Data from: Predicting biodiversity loss in island and countryside ecosystems through the lens of taxonomic and functional biogeography
Farneda, F.Z. et al. (2019), Data from: Predicting biodiversity loss in island and countryside ecosystems through the lens of taxonomic and functional biogeography, Dryad, Dataset, https://doi.org/10.5061/dryad.f735q5p
We investigate how variation in patch area and forest cover quantified for three different spatial scales (buffer size of 500, 1500 and 3000 m radius) affects species richness and functional diversity of bat assemblages in two ecosystems differing in fragment-matrix contrast: a landbridge island system in Panama and a countryside ecosystem in the Brazilian Amazon. Bats were sampled on 11 islands and the adjacent mainland in Panama, and in eight forest fragments and nearby continuous forest in Brazil. Species–area relationships (SAR) were assessed based on Chao1 species richness estimates, and functional diversity–area relationships (FAR) were quantified using Chao1 functional diversity estimates measured as the total branch length of a trait dendrogram.
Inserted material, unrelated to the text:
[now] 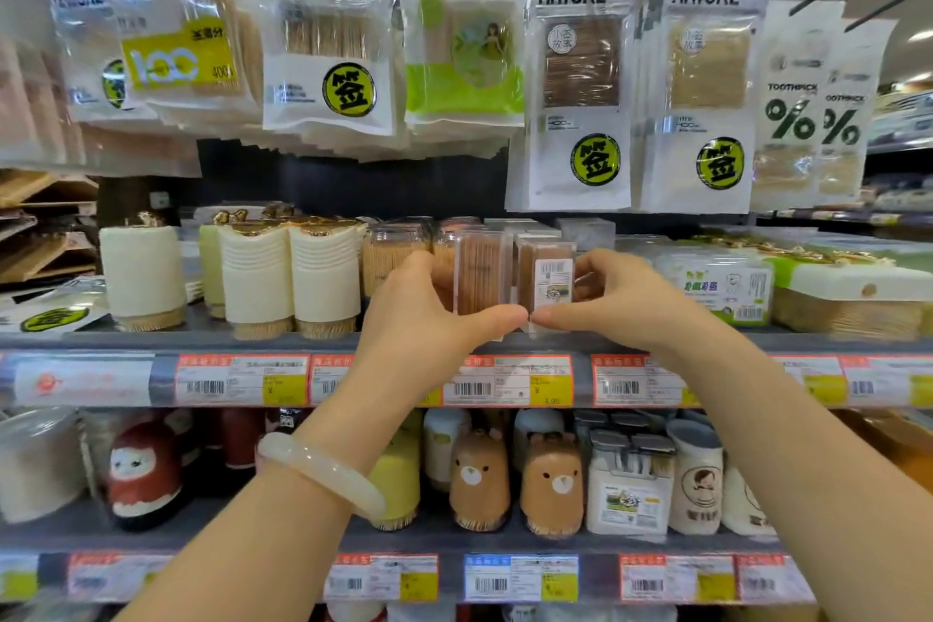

FARs were calculated using three trait sets: considering five species functional traits (FARALL), and trait subsets reflecting “diet breadth” (FARDIET) and “dispersal ability” (FARDISPERSAL). We found that in both study systems, FARALL was less sensitive to habitat loss than SAR, in the sense that an equal reduction in habitat loss led to a disproportionately smaller loss of functional diversity compared to species richness. However, the inhospitable and static aquatic matrix in the island ecosystem resulted in more pronounced species loss with increasing loss of habitat compared to the countryside ecosystem. Moreover, while we found a significant FARDISPERSAL for the island ecosystem in relation to forest cover within 500 m landscape buffers, FARDIET and FARDISPERSAL were not significant for the countryside ecosystem. Our findings highlight that species richness and functional diversity in island and countryside ecosystems scale fundamentally differently with habitat loss, and suggest that key bat ecological functions, such as pollination, seed dispersal, and arthropod suppression, may be maintained in fragments despite a reduction in species richness. Our study reinforces the importance of increasing habitat availability for decreasing the chances of losing species richness in smaller fragments.